Study Skills and Research Tools

The Study Skills and Research tools of Read & Write Gold help users to conduct research by searching the Internet, collecting text and images, highlighting pertinent information, and creating study tools. The following video, Figure 17 shows how one of the study tools, the vocabulary list builder, functions [transcript].

Features included in the Study Skills and Research Tools section include:

  • Calculator: reads calculations aloud
  • Fact finder: quickly searches the web for relevant information about a topic
  • Fact folder: captures text and pictures for research
  • Fact mapper: produces a visual representation of facts on the screen for brainstorming; similar to a timeline
  • Study skills highlighters: highlights any text in a variety of colors 
  • Vocabulary list builder: builds vocabulary lists by highlighting words in a text or entering words manually

Other Available Features

  • Scanning: uses a scanner to convert a printed document to a readable PDF or Word document
  • Text editor support (Mac only): works with text editors
  • Preferences (Mac only): modifies all preferences

 

Teacher's Toolkit

The Teacher's Toolkit is a feature available in Read & Write Gold for PC. The Guide for the toolkit is available here.
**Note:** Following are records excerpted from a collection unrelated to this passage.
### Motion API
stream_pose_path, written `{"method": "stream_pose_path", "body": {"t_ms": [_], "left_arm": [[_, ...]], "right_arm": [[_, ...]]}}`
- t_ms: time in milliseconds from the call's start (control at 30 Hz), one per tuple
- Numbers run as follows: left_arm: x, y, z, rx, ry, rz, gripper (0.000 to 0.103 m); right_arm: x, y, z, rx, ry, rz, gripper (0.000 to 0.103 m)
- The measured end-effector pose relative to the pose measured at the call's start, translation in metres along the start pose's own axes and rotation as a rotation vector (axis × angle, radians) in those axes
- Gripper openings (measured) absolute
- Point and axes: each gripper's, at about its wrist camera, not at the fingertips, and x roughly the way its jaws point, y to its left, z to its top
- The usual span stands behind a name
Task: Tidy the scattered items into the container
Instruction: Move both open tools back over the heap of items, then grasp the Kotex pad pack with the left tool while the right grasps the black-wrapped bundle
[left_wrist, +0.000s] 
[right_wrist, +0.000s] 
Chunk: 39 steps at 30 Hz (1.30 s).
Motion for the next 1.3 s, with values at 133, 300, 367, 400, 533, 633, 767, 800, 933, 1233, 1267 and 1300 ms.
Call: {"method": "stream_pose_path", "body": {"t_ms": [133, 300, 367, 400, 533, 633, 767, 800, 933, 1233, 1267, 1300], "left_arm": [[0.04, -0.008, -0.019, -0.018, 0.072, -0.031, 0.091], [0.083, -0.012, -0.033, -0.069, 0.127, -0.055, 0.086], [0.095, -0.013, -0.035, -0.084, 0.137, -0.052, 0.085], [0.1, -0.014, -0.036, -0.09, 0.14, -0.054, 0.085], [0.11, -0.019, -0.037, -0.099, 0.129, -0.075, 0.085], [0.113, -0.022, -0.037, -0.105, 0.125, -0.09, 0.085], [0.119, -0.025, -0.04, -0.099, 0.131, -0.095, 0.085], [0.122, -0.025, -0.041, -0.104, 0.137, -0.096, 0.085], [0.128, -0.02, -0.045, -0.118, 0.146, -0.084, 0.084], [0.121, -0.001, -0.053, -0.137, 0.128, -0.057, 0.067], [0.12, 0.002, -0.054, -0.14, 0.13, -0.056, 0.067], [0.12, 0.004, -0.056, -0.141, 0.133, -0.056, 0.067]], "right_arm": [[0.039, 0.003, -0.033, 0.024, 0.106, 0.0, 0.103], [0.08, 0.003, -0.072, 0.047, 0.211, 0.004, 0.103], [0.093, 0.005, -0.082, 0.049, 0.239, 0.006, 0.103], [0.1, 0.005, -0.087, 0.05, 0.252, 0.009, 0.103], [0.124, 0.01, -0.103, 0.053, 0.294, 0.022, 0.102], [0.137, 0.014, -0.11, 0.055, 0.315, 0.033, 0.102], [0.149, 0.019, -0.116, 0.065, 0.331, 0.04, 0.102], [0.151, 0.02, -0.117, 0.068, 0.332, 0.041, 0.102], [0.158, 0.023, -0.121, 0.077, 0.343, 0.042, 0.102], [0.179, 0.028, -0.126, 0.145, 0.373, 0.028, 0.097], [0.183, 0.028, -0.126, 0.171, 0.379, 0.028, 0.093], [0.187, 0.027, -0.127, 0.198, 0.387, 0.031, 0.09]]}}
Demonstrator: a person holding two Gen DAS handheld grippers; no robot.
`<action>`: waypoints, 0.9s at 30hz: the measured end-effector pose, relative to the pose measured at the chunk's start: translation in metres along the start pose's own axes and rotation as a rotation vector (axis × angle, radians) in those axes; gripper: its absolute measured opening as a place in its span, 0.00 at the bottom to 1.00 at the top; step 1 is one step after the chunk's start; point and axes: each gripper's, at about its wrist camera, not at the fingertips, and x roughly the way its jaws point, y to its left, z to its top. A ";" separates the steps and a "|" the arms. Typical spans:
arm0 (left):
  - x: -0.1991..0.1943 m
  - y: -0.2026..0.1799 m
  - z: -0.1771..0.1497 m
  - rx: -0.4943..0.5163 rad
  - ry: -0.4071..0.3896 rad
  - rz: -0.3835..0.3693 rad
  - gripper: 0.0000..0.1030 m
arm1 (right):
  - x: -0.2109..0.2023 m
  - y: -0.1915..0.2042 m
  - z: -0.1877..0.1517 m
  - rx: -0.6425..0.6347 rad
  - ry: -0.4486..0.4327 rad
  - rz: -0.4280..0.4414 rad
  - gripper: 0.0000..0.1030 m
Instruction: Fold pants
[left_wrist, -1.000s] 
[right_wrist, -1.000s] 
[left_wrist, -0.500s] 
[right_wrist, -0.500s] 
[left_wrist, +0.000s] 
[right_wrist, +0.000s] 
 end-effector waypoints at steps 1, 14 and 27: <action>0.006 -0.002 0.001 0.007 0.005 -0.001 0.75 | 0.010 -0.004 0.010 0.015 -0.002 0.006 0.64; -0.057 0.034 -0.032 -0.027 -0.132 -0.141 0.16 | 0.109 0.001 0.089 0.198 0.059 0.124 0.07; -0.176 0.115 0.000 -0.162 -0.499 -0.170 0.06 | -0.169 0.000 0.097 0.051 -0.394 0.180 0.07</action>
This feature allows teachers to perform functions including:

  • Control which tools are added or deleted from the toolbar
  • Specify which tools a particular student may access
  • View student spelling and activity logs
  • Monitor student progress
  • Create, print, and email tests and exams
  • Disable Read & Write Gold tools during exams

In addition to the Teacher's Toolkit, the Texthelp Read & Write Gold website features a wealth of onlineeducator resources to support teachers of students at all age and ability levels. Downloadable resources include Training Guides for both PC and Mac, Quick Start Guides for both PC and Mac, and Quick Reference Cards for PC and Mac. Resources on the Educator Resources webpage include:

  • Lesson plan ideas
  • Online resources
  • Presentations and videos
  • Strategy video series
  • Teacher materials including assignments and quizzes

Higher Education

Read & Write Gold offers supports for the unique challenges associated with learners at colleges and universities. Learning disabilities affect the individual for a lifetime and as a result, supports are necessary for students who struggle to read and write at the college level. Schools that implement Read & Write Gold experience higher rates of retention and graduation for students with disabilities. The Educator Resources tab on the Texthelp website includes information about grants and funding options for Read & Write Gold.

Often, students in higher education settings are reluctant to ask for help or don't know which supports are available or allowable. Read & Write Gold can help learners with disabilities and learners in unique situations that impact their ability to succeed at college. This includes student athletes and adult learners with jobs and families who are balancing demanding schedules, first-generation college students, and English language learners. The following video, Figure 20, explores the challenge of meeting the needs of college students [transcript].

 

Learn More

Literature Base

nstructors and students can use Read & Write Gold for a variety of purposes. There are numerous research studies and published reports that support the use of this software in K-12 and higher education settings. This review of literature will discuss the research supporting the three major uses of Read & Write Gold (e.g. reading, writing, study skills/research supports).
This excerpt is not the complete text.